Omit every picture, then return each line of the data below exactly.

• [THE DATA]
----------
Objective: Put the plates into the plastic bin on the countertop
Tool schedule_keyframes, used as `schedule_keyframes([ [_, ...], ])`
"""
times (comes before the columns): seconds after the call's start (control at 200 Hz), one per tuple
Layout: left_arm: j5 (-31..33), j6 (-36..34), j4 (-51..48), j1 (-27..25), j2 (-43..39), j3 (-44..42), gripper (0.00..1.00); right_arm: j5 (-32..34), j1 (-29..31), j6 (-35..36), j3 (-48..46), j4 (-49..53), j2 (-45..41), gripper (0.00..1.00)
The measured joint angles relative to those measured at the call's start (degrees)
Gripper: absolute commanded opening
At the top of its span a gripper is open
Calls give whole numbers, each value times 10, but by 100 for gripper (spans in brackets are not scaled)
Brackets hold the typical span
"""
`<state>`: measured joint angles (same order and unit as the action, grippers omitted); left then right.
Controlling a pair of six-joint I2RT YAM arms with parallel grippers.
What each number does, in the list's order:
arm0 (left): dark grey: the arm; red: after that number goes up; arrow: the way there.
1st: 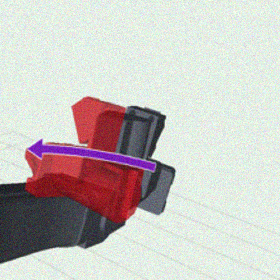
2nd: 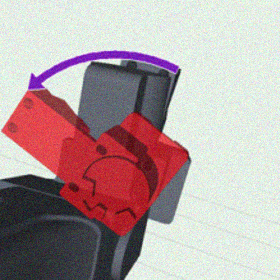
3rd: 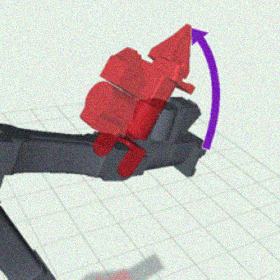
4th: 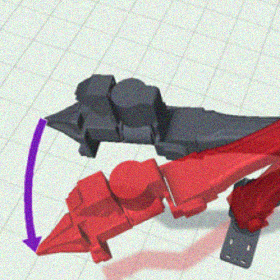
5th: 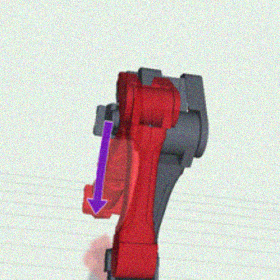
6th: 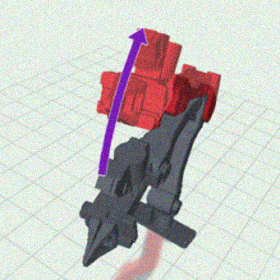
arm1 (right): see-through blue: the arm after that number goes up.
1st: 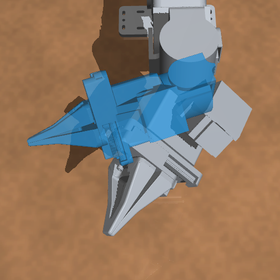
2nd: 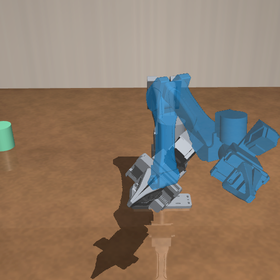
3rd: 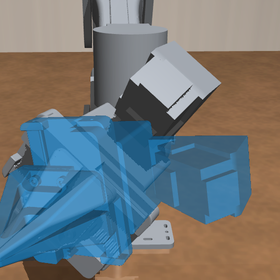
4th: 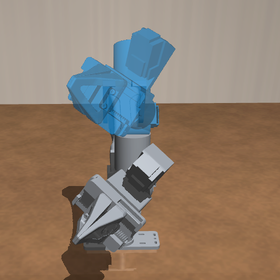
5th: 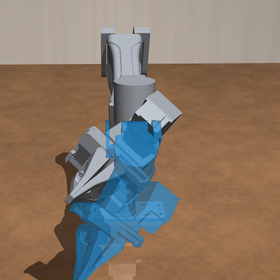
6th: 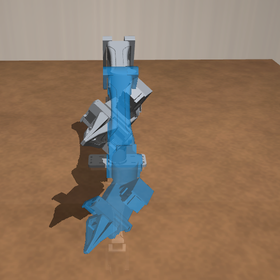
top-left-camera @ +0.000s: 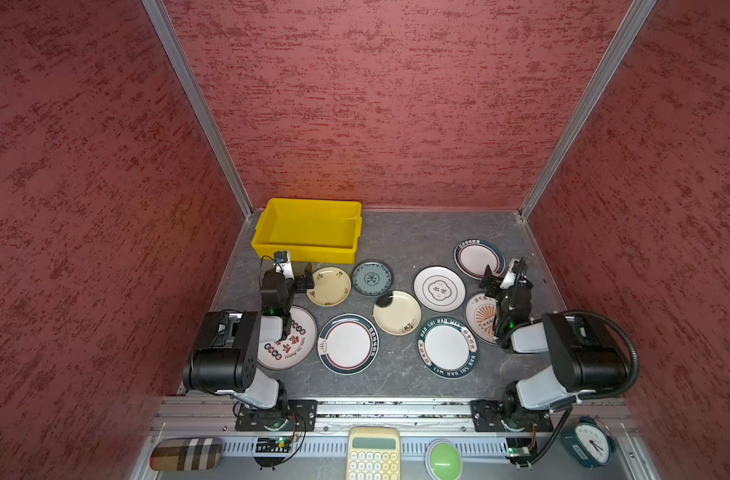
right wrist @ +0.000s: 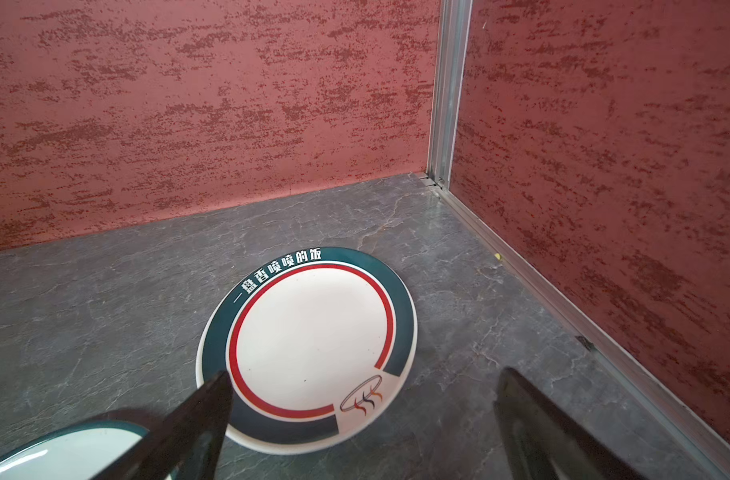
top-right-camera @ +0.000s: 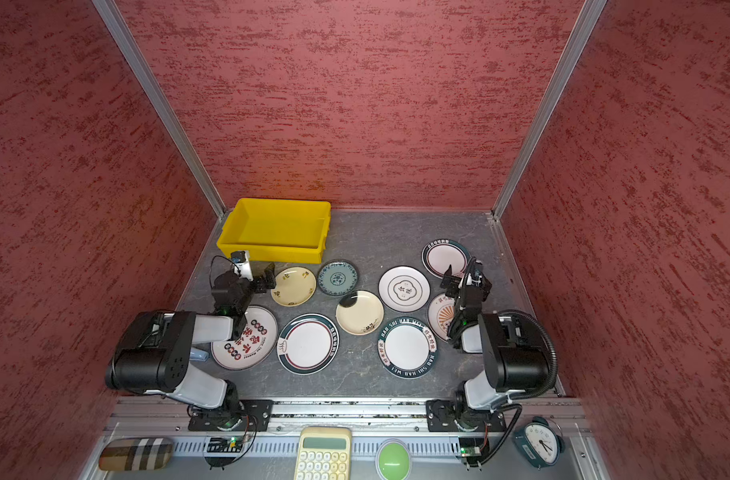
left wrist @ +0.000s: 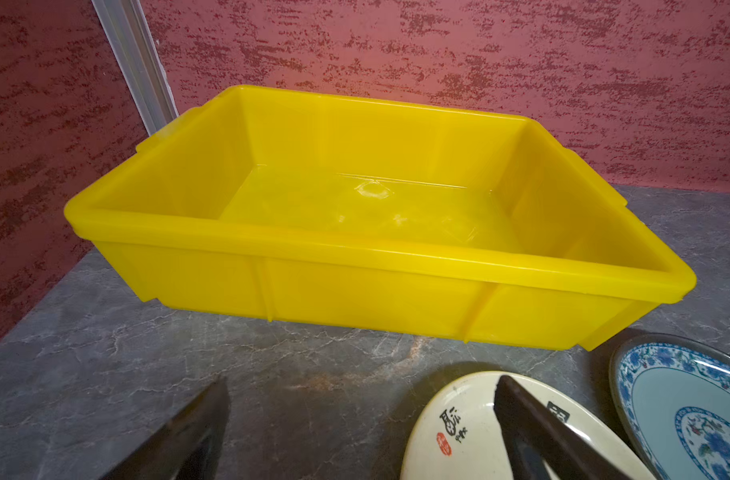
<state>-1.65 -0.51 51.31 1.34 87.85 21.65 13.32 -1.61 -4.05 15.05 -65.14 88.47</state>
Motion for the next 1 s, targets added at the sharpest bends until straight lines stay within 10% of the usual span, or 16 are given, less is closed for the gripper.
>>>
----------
• [ANSWER FOR THE TASK]
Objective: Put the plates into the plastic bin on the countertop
Tool schedule_keyframes, used as `schedule_keyframes([ [_, ...], ])`
"""
times (comes before the columns): seconds after the call's start (control at 200 Hz), one per tuple
Layout: left_arm: j5 (-31..33), j6 (-36..34), j4 (-51..48), j1 (-27..25), j2 (-43..39), j3 (-44..42), gripper (0.00..1.00); right_arm: j5 (-32..34), j1 (-29..31), j6 (-35..36), j3 (-48..46), j4 (-49..53), j2 (-45..41), gripper (0.00..1.00)
The measured joint angles relative to those measured at the call's start (degrees)
Gripper: absolute commanded opening
At the top of its span a gripper is open
Calls give whole numbers, each value times 10, but by 100 for gripper (spans in brackets are not scaled)
Brackets hold the typical span
"""
`<state>`: measured joint angles (same order and unit as the action, grippers omitted); left then right.
Controlling a pair of six-joint I2RT YAM arms with parallel grippers.
What each number does, in the list's order:
arm0 (left): dark grey: the arm; red: after that number goes up; arrow: the way there.
1st: 
2nd: 
3rd: 
4th: 
5th: 
6th: 
arm1 (right): see-through blue: the arm after that number goes up.
1st: 
2nd: 
3rd: 
4th: 
5th: 
6th: 
top-left-camera @ +0.000s: 
right wrist @ +0.000s: 
top-right-camera @ +0.000s: 
left wrist @ +0.000s: 
<state>-1.65 -0.51 51.31 1.34 87.85 21.65 13.32 -1.61 -4.05 15.05 -65.14 88.47</state>
Motion for the next 1 s, targets added at the sharpest bends until straight lines stay within 10% of the usual span, or 16 are given, less is closed for the gripper.
>>>

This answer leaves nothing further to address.